Could you write out, exactly, every line from the top of the data through the line holding "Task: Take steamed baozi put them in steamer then"? Omit the pictures.

---------- The data

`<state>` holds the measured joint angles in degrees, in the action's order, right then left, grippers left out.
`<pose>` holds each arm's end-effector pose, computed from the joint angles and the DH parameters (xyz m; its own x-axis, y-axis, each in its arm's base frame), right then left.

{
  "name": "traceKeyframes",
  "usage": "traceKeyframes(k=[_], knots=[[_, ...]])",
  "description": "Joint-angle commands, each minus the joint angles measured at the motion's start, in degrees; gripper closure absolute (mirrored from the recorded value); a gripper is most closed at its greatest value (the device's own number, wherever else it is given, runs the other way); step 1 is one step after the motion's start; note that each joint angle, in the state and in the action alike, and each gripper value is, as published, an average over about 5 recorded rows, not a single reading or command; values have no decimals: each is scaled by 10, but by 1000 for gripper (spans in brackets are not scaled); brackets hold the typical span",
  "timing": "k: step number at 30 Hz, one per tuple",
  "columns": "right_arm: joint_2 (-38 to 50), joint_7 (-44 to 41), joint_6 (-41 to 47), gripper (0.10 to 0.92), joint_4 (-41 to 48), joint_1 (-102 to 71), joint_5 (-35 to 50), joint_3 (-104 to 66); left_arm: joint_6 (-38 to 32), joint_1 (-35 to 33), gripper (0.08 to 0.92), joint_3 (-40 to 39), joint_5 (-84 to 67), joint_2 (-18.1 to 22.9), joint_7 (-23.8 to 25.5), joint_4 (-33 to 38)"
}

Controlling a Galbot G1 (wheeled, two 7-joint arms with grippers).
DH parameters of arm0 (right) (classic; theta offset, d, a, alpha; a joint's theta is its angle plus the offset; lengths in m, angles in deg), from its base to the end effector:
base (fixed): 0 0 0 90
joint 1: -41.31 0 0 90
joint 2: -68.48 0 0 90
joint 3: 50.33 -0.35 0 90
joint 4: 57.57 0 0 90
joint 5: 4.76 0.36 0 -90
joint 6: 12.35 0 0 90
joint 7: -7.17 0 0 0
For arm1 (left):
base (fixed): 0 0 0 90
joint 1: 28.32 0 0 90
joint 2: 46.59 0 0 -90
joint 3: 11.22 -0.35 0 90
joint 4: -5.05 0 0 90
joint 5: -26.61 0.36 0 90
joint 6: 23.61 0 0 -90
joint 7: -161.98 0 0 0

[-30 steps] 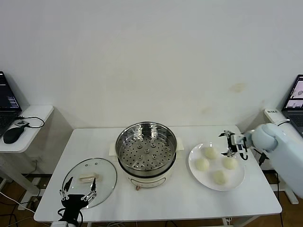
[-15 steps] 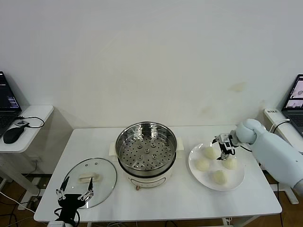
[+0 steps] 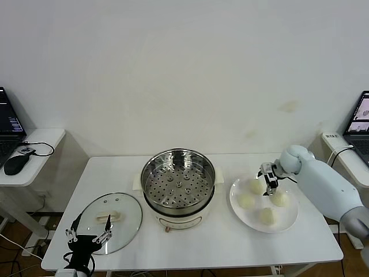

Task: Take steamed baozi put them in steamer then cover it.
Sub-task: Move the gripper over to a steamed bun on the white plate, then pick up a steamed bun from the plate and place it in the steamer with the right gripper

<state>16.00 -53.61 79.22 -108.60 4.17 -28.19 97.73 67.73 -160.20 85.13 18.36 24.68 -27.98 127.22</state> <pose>0.5692 -0.1627 -0.2453 -0.2796 -0.0800 0.9568 -0.9545 -0.0848 -0.2860 0.1326 0.0828 -0.3058 -0.9838 -0.0926 0.1536 -0.0602 0.9772 0.2035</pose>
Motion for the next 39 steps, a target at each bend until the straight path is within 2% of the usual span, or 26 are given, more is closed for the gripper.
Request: traceKeyframes(k=[1,23,30,35,39], knots=[[-19,1,1,229,32,6,-7,2,-1,-1,177,0,1,0,0,1],[-13,5,6,373,14,7,9,13,-7,-8,177,1,3,0,-1,8],[43,-4,15,380,-77,42,65,59,-5,-4,177,-5,1,-3,0,8],[107,-18,26,383,-166,116,144,110,-3,2,177,-9,-7,-8,0,4],[139,-28,28,381,-196,198,202,159,-3,4,177,-12,-12,-12,0,4]])
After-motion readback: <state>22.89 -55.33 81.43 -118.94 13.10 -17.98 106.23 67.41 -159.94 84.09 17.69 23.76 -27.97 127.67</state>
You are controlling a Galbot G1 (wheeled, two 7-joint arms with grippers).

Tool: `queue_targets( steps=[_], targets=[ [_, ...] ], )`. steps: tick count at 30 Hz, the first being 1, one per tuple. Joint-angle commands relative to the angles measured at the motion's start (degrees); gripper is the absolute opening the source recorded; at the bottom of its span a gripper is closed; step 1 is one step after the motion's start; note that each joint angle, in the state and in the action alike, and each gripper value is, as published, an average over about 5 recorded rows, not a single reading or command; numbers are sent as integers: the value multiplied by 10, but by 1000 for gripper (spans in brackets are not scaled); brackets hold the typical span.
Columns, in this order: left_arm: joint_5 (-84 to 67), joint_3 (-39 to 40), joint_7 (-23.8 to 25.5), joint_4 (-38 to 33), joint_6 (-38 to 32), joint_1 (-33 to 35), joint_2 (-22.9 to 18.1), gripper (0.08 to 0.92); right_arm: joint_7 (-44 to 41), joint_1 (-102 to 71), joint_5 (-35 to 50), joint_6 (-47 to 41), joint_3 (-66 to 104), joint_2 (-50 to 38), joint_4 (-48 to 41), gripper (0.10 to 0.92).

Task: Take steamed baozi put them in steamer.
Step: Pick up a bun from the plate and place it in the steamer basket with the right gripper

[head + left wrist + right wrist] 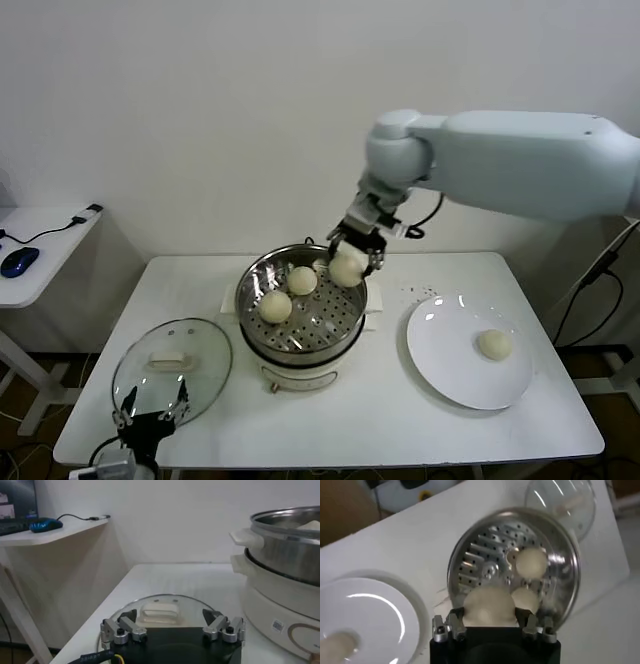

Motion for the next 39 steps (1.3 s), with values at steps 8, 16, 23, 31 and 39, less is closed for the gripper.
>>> queue_targets(
  steps=[8,16,23,31,39],
  targets=[
    [-3,-1,0,-4,0,1,-3,823,40,-129,-156,60,12,120,-19,688],
    [-5,-2,-1,-4,-1,1,-2,823,63,-165,-171,46,10,128,-46,689],
    [-5,-2,-2,-3,-1,1,-1,823,58,-177,-169,46,10,134,-60,692],
    [-6,-2,-2,-4,-1,2,-1,823,45,-161,-152,44,13,130,-56,764],
    [-7,-1,-2,-6,0,2,-1,823,-21,-79,-64,63,25,94,-57,822]
  ],
)
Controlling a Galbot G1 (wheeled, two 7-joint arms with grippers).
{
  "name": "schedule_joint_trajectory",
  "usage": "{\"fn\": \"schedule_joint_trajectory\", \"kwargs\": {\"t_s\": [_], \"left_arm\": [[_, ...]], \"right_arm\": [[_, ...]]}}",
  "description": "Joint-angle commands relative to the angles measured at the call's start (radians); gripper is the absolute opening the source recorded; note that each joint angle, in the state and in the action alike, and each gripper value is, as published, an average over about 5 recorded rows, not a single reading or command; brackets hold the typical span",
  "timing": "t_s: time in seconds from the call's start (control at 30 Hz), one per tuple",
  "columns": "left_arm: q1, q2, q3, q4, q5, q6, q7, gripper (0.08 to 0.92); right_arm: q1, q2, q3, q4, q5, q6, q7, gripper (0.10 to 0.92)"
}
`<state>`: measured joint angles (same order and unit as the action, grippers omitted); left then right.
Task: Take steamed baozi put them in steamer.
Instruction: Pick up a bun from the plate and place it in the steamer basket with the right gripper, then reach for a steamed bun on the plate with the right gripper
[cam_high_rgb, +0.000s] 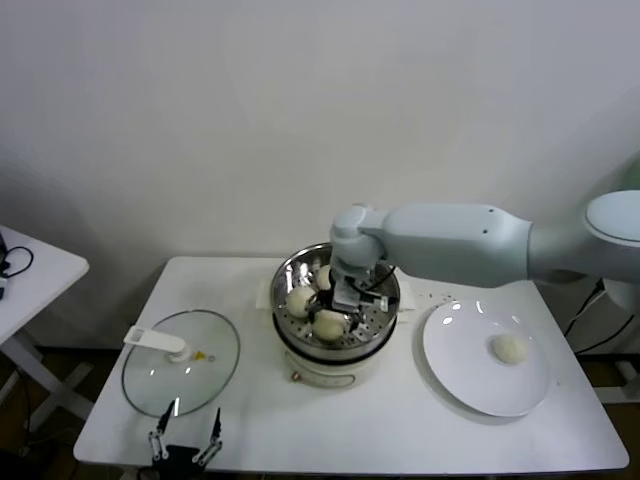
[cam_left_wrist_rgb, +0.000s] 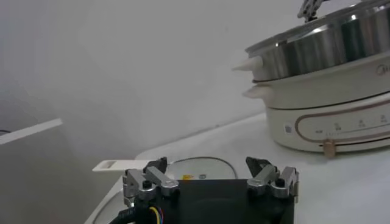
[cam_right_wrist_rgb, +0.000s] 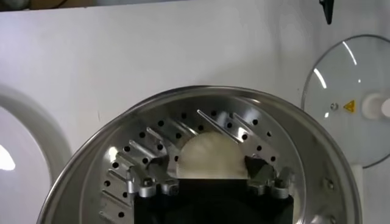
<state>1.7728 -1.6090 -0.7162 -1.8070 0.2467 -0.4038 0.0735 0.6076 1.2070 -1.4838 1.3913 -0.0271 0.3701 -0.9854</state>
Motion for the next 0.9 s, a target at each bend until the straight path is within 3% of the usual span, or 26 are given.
{"fn": "schedule_joint_trajectory", "kwargs": {"t_s": [0.03,0.43,0.6,0.9], "left_arm": [[0.003,-0.024,0.001,-0.006,0.003,0.002,0.002,0.823],[0.013,-0.023,0.006,-0.016,0.007,0.002,0.005,0.823],[0.014,-0.022,0.007,-0.019,0.005,0.001,0.005,0.823],[0.007,-0.022,0.010,-0.010,0.005,0.002,0.006,0.823]], "right_arm": [[0.084,-0.012,-0.005,-0.011,0.070,0.048,-0.004,0.819],[0.310,-0.178,-0.151,-0.029,0.297,0.062,-0.093,0.823],[0.328,-0.301,-0.273,-0.084,0.396,-0.093,-0.117,0.823],[0.189,-0.522,-0.292,-0.142,0.396,-0.366,-0.042,0.823]]}}
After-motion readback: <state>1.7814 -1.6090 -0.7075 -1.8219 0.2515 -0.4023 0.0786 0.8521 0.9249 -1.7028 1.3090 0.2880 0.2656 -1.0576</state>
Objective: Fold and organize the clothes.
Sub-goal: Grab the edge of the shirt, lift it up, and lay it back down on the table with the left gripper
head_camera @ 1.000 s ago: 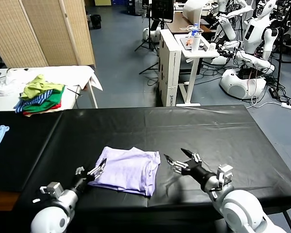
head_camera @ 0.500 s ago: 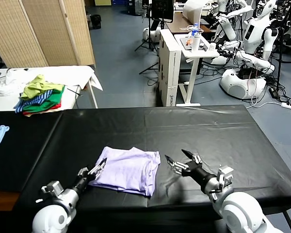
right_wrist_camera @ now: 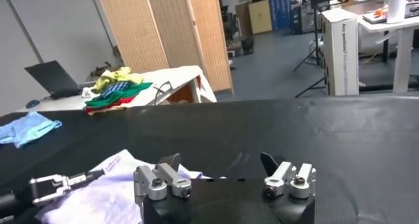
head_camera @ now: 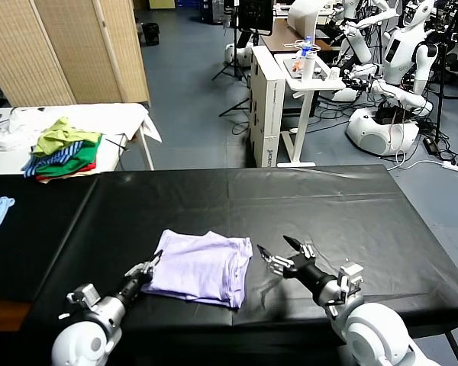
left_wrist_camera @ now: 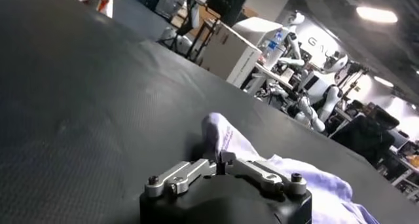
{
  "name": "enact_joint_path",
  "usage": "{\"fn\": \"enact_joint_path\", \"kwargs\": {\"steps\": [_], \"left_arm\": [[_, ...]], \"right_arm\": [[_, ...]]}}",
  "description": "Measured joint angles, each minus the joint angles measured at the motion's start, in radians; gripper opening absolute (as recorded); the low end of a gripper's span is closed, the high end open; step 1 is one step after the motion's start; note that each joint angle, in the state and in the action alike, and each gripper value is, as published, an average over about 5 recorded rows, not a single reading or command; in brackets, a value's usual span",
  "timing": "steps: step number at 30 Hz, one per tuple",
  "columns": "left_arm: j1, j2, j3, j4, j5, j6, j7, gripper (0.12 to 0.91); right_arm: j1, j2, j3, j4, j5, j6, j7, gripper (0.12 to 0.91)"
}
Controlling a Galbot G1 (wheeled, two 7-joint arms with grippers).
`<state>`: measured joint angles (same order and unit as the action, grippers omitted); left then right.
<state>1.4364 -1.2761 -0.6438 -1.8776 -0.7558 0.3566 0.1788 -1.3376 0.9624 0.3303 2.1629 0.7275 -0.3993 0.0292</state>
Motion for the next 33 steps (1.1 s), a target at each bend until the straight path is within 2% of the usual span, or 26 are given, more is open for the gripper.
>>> {"fn": "enact_joint_path", "kwargs": {"steps": [1, 7, 11, 19, 27, 30, 33], "left_arm": [[0.003, 0.001, -0.003, -0.006, 0.017, -0.004, -0.004, 0.170], [0.034, 0.035, -0.042, -0.053, 0.157, -0.030, -0.022, 0.172], [0.065, 0.077, -0.085, -0.084, 0.192, -0.028, -0.042, 0.172], [0.132, 0.184, -0.205, -0.141, 0.161, -0.015, -0.065, 0.172], [0.215, 0.292, -0.367, -0.201, 0.100, -0.001, -0.089, 0.172], [0.240, 0.318, -0.426, -0.234, 0.071, 0.017, -0.112, 0.172], [0.246, 0.321, -0.457, -0.278, 0.032, 0.049, -0.153, 0.172]], "right_arm": [[0.000, 0.000, 0.000, -0.002, -0.005, 0.000, 0.001, 0.907], [0.000, 0.001, -0.002, -0.020, -0.051, 0.003, 0.007, 0.907], [0.003, 0.002, -0.007, -0.035, -0.067, 0.004, 0.010, 0.907], [0.019, 0.015, -0.026, -0.051, -0.072, 0.003, 0.014, 0.907], [0.031, 0.027, -0.040, -0.063, -0.072, 0.003, 0.015, 0.907], [0.029, 0.029, -0.040, -0.065, -0.077, 0.004, 0.016, 0.907], [0.021, 0.029, -0.037, -0.063, -0.085, 0.004, 0.017, 0.907]]}}
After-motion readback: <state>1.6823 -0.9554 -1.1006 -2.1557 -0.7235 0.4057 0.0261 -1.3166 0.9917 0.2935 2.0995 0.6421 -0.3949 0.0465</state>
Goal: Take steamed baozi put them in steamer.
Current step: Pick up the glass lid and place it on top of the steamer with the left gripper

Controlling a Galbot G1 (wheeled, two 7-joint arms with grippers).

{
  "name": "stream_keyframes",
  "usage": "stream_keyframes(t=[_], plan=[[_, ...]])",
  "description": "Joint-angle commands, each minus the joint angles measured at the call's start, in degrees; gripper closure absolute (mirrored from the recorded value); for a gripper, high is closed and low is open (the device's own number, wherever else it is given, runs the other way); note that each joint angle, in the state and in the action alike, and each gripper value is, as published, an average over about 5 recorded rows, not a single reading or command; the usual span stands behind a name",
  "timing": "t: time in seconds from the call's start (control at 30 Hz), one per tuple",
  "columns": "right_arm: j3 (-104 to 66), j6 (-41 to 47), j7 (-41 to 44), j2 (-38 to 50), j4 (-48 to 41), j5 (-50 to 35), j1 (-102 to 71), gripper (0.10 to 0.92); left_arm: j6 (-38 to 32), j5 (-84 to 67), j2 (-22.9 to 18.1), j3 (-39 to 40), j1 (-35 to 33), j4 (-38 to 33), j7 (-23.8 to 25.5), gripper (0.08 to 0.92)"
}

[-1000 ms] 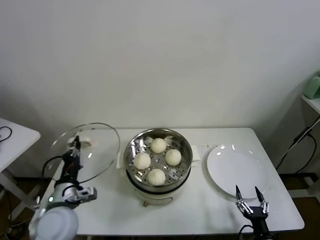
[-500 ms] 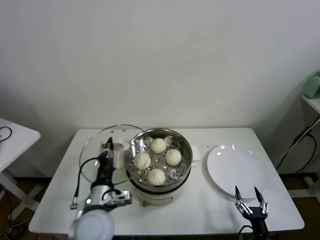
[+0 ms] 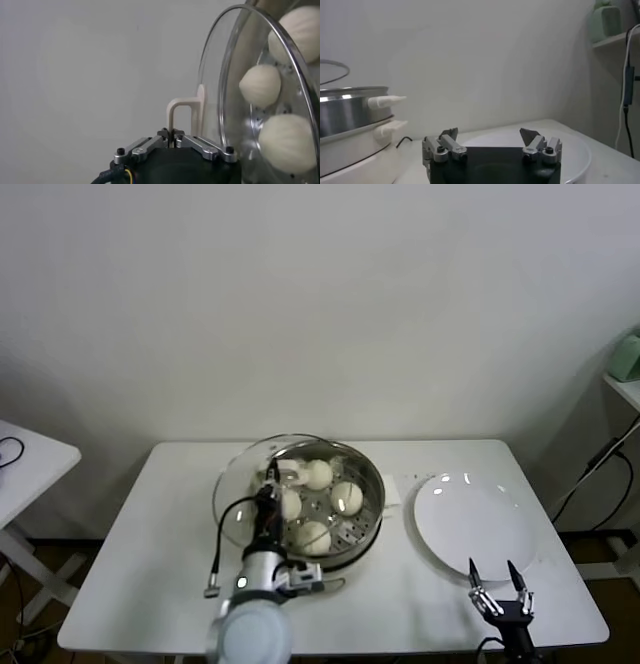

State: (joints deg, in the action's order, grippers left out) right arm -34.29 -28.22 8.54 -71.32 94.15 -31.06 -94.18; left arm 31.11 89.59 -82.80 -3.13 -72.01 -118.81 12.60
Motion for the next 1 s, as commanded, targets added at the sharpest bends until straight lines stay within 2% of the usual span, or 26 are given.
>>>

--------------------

Exercise result ->
`<state>` holds the measured joint angles in degrees, in the action's order, right then left, grippers left out.
`<pose>` holds each arm's end-effector pose, computed from the joint angles and the DH parameters (xyz m; its own x-axis, y-axis, each in its arm's base frame), right then left.

{
  "name": "traceKeyframes",
  "usage": "traceKeyframes(k=[_], knots=[[_, ...]])",
  "description": "Joint-angle commands, each minus the joint angles measured at the motion's start, in degrees; gripper closure absolute (mirrored from the recorded value); a gripper is most closed at its greatest value (the device's own number, wherever else it is given, runs the other way); step 1 is one step after the motion's start; note that each joint angle, in the state and in the action alike, and each gripper value is, as published, an average over about 5 recorded rows, not a single reading or command; values have no decimals: each is scaled by 10, but by 1000 for gripper (spans in brackets are not scaled); brackets hold the typical span",
  "timing": "k: step number at 30 Hz, one per tuple",
  "columns": "right_arm: joint_2 (-38 to 50), joint_7 (-44 to 41), joint_6 (-41 to 47), gripper (0.10 to 0.92), joint_4 (-41 to 48), joint_1 (-102 to 71), joint_5 (-35 to 50), joint_3 (-104 to 66); left_arm: joint_6 (-38 to 32), joint_1 (-35 to 33), gripper (0.08 to 0.92), joint_3 (-40 to 39), joint_5 (-84 to 67), joint_2 (-18.1 to 22.9), joint_7 (-23.8 to 25.5), joint_4 (-33 to 38)"
}

Controlling a Galbot G1 (wheeled, two 7-joint arms with grippers).
DH parameters of arm0 (right) (classic; theta offset, d, a, alpha; a joint's theta is its angle plus the offset; lengths in m, angles in deg), from its base to the end effector:
base (fixed): 0 0 0 90
joint 1: -41.31 0 0 90
joint 2: -68.48 0 0 90
joint 3: 50.33 -0.35 0 90
joint 4: 57.57 0 0 90
joint 5: 4.76 0.36 0 -90
joint 6: 12.35 0 0 90
joint 7: -7.17 0 0 0
For arm1 (left):
base (fixed): 0 0 0 90
joint 1: 28.32 0 0 90
joint 2: 46.59 0 0 -90
joint 3: 11.22 -0.35 0 90
joint 4: -5.05 0 0 90
joint 5: -26.61 0.36 0 90
joint 6: 23.61 0 0 -90
joint 7: -161.98 0 0 0

[-30 steps] 
[-15 steps] 
[+0 steps] 

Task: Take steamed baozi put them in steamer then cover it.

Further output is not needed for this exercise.